━━━━━ Information provided ━━━━━
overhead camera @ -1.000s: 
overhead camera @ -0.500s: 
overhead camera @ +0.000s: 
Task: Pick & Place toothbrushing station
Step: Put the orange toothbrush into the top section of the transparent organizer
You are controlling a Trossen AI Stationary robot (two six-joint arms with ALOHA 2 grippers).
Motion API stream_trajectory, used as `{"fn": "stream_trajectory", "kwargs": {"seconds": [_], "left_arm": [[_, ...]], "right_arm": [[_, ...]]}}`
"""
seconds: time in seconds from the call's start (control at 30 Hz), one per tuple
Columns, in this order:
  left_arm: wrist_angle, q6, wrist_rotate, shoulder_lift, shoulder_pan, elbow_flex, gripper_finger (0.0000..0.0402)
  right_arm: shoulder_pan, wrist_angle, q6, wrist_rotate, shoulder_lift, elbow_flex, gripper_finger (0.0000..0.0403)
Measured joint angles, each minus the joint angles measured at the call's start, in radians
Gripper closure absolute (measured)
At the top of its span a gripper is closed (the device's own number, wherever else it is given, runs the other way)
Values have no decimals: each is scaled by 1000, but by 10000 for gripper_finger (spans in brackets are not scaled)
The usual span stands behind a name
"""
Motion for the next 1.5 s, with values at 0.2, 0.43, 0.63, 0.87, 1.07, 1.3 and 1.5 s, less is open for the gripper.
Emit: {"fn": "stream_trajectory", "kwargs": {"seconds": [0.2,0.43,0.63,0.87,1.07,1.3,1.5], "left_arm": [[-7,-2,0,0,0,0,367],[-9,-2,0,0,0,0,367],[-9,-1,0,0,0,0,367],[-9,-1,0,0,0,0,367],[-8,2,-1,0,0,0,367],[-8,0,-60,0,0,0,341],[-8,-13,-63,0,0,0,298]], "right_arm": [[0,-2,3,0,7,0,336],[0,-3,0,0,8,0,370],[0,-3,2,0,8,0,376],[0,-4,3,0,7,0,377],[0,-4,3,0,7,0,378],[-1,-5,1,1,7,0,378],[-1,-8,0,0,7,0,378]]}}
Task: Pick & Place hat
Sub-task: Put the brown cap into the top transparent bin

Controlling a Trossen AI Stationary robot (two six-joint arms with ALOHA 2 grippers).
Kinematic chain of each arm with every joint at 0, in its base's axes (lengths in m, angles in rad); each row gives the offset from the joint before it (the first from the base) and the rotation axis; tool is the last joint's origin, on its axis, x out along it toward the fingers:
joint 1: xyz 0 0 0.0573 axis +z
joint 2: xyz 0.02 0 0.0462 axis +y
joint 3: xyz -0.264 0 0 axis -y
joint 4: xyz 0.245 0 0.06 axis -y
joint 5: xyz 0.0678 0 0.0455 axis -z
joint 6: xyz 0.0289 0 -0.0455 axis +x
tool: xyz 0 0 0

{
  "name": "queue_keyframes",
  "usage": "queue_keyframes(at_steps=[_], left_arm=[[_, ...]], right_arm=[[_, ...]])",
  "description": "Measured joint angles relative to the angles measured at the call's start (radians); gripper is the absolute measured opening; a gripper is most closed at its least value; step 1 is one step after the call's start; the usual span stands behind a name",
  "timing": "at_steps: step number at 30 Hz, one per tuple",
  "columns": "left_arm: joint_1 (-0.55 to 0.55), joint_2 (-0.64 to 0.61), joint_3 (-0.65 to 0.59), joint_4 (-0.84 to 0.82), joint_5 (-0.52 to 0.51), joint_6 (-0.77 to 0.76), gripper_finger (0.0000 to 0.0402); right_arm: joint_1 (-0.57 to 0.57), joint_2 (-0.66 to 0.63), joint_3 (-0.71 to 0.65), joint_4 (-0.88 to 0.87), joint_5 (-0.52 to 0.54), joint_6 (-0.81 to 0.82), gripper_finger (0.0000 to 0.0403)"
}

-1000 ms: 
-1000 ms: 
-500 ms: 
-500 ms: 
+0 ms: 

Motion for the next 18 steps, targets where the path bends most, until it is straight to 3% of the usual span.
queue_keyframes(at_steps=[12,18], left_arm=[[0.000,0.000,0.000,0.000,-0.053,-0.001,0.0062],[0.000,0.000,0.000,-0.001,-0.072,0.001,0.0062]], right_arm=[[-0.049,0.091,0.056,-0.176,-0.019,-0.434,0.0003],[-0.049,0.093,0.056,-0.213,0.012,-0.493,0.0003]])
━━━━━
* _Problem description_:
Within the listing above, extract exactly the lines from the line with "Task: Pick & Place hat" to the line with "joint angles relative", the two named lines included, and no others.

* _Finished exercise_:
Task: Pick & Place hat
Sub-task: Put the brown cap into the top transparent bin

Controlling a Trossen AI Stationary robot (two six-joint arms with ALOHA 2 grippers).
Kinematic chain of each arm with every joint at 0, in its base's axes (lengths in m, angles in rad); each row gives the offset from the joint before it (the first from the base) and the rotation axis; tool is the last joint's origin, on its axis, x out along it toward the fingers:
joint 1: xyz 0 0 0.0573 axis +z
joint 2: xyz 0.02 0 0.0462 axis +y
joint 3: xyz -0.264 0 0 axis -y
joint 4: xyz 0.245 0 0.06 axis -y
joint 5: xyz 0.0678 0 0.0455 axis -z
joint 6: xyz 0.0289 0 -0.0455 axis +x
tool: xyz 0 0 0

{
  "name": "queue_keyframes",
  "usage": "queue_keyframes(at_steps=[_], left_arm=[[_, ...]], right_arm=[[_, ...]])",
  "description": "Measured joint angles relative to the angles measured at the call's start (radians); gripper is the absolute measured opening; a gripper is most closed at its least value; step 1 is one step after the call's start; the usual span stands behind a name",

The answer has been given, and the exercise is done.